Najbardziej oczekiwane gry 2016 roku – wybór redakcji
2015 rok chyli się ku końcowi, więc czas zastanowić się, w co zagramy w 2016 roku. Oto redakcyjny przegląd najbardziej oczekiwanych przyszłorocznych gier.
Spis treści
- Najbardziej oczekiwane gry 2016 roku – wybór redakcji
- XCOM 2
- Dying Light: The Following
- Street Fighter V
- Far Cry: Primal
- Tom Clancy’s The Division
- Hitman
- Uncharted 4: Kres złodzieja
- Quantum Break
- Dark Souls III
- Total War: Warhammer
- Mirror’s Edge Catalyst
- Dishonored 2
- Doom
- Overwatch
- No Man’s Sky
- Wiedźmin 3: Krew i wino
- Deus Ex: Rozłam ludzkości
- Kingdom Come: Deliverance
- Detroit: Become Human
- For Honor
- Gears of War 4
- Homefront: The Revolution
- Horizon: Zero Dawn
- Mafia III
- Mass Effect: Andromeda
- Star Citizen (Squadron 42)
- The Last Guardian
- Tom Clancy’s Ghost Recon: Wildlands
- Torment: Tides of Numenera
Doom
- Producent: id Software
- Wydawca: Bethesda Softworks
- Gatunek: FPS
- Platformy sprzętowe: PC, PS4, XOne
- Termin premiery: wiosna 2016
Potrzeba było około dwóch dekad, by seria Doom po premierze ostatniego dodatku do „dwójki” wróciła do pierwotnego kształtu.
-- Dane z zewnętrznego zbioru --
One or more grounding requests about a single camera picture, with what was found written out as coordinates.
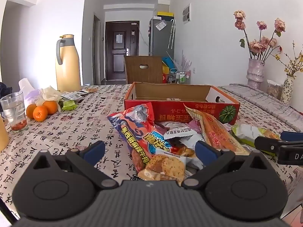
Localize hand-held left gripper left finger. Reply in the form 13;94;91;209
31;140;119;190

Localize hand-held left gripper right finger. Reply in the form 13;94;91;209
181;140;273;190

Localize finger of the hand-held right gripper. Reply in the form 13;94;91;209
254;136;303;157
281;131;303;142

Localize grey white snack packet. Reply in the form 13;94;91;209
179;132;204;152

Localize long orange snack bag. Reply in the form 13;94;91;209
183;103;250;156

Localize red snack packet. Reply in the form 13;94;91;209
170;144;197;158

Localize white green snack packet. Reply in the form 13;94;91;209
231;124;282;157

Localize white packet with brown label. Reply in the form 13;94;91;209
161;121;201;140

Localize clear cookie packet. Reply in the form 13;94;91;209
137;149;187;181

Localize large orange cat-print snack bag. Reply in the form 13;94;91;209
108;102;174;174

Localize red printed cardboard box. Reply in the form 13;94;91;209
124;82;241;126

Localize grey patterned blanket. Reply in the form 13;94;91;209
218;83;303;133

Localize small speckled vase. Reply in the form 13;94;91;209
281;77;294;104

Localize glass jar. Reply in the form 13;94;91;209
266;80;283;99

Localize orange fruit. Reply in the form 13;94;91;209
43;100;58;115
26;103;38;120
33;106;48;122

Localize yellow flower branches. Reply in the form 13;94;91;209
275;41;303;79

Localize white crumpled plastic bag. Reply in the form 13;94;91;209
35;86;63;107

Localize pink white tall vase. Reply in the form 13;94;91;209
246;58;266;89

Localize yellow thermos jug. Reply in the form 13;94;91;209
55;34;82;93

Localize purple white tissue pack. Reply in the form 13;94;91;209
18;78;44;107

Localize brown wooden chair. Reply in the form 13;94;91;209
124;55;164;84

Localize glass cup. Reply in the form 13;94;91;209
0;92;27;133

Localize yellow container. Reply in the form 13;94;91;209
0;117;10;152

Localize pale dried pampas grass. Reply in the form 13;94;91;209
174;50;191;70

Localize dark brown entrance door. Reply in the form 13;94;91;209
105;21;140;80

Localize dried pink rose bouquet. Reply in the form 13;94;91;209
234;10;286;62

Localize blue plastic basin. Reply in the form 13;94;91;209
162;57;175;69

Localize grey side door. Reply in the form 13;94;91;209
93;15;102;86

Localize dark cloth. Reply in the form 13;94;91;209
0;82;13;100

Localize grey refrigerator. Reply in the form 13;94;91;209
149;19;176;57

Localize white folded umbrella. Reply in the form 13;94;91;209
168;19;176;49

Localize yellow box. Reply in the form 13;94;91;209
157;11;174;20

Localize wire rack with bottles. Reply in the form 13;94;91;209
169;68;192;85

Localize white wall panel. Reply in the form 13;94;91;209
182;4;191;24

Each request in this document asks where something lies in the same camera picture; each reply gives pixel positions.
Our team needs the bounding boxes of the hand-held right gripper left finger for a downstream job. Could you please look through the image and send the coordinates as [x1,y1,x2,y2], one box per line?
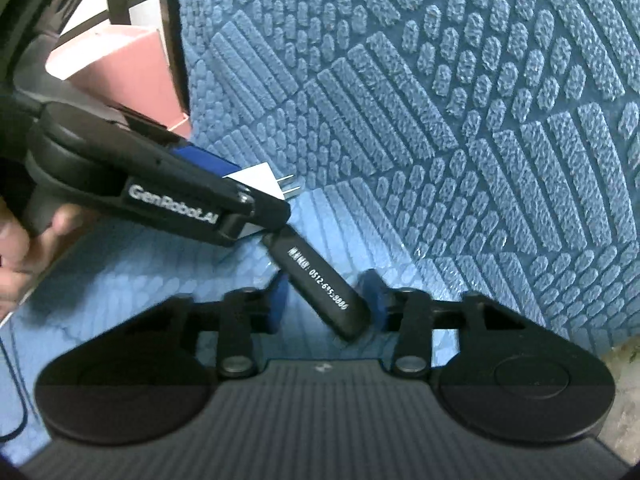
[120,275,292,380]

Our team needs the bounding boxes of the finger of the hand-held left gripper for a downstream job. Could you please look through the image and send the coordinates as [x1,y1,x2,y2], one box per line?
[124,111,240,181]
[219,185,292,247]

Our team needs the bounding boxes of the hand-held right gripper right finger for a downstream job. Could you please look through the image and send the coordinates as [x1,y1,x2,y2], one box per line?
[360,269,533,377]

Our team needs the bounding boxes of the white charger plug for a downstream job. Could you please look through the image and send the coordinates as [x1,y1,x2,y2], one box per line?
[222,161,304,241]

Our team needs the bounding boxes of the black stick with white print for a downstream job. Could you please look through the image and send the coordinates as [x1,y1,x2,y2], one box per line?
[262,227,372,344]

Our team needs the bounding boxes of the pink cardboard box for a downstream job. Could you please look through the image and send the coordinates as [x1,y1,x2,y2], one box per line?
[45,27,194,142]

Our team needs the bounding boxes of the person's left hand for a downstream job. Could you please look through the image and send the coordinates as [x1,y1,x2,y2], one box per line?
[0,195,101,319]

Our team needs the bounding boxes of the blue textured chair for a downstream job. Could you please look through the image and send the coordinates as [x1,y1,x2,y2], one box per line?
[0,0,640,466]

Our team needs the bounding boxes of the black cable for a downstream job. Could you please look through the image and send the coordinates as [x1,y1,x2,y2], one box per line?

Jasne, w międzyczasie wychodził mod za modem, a do tego po drodze zdarzyła się „trójka”, ale powiedzmy sobie szczerze – przez cały ten czas oczekiwaliśmy, że id Software weźmie się w końcu w garść i wróci do tematu w należyty sposób. I oto jest – przed nami czwarty Doom. Krwawy, szybki, pompujący adrenalinę, silnie pachnący nostalgią… i budzący kontrowersje wśród obrońców moralności już od czasu pierwszego otwartego pokazu (na E3 2015), na którym widownia wybuchała coraz głośniejszymi „ochami!” z każdym kolejnym „finisherem” popełnianym na demonach. Doom jawi się produkcją tym ciekawszą, że w bezpardonowy sposób przeciwstawia się trendom, jakie panują obecnie wśród gier AAA z najwyższej półki cenowej. Oto zamiast rozdmuchanego sandboksa z toną znajdziek (por. Far Cry) albo przynajmniej filmowego shootera z tysiącem trybów gry (por. Call of Duty) otrzymujemy powrót do korzeni – prymitywne na pozór doświadczenie, w którym liczy się jedynie to, by trupy padały gęsto, posoka zalewała podłogę, a w multiplayerze dodatkowo fragi sypały się jak z rękawa. Bez rozwiniętej opowieści, bez głębszej idei, nawet bez jakkolwiek intrygującej otoczki fabularnej (branża tak jakby wyrosła przez ostatnie lata z inwazji demonów na bazy na Marsie). Czy to się przebije do czołówki w dzisiejszym mainstreamie? Nie jestem co do tego pewny, ale i tak czekamy na starego-nowego Dooma z niecierpliwością.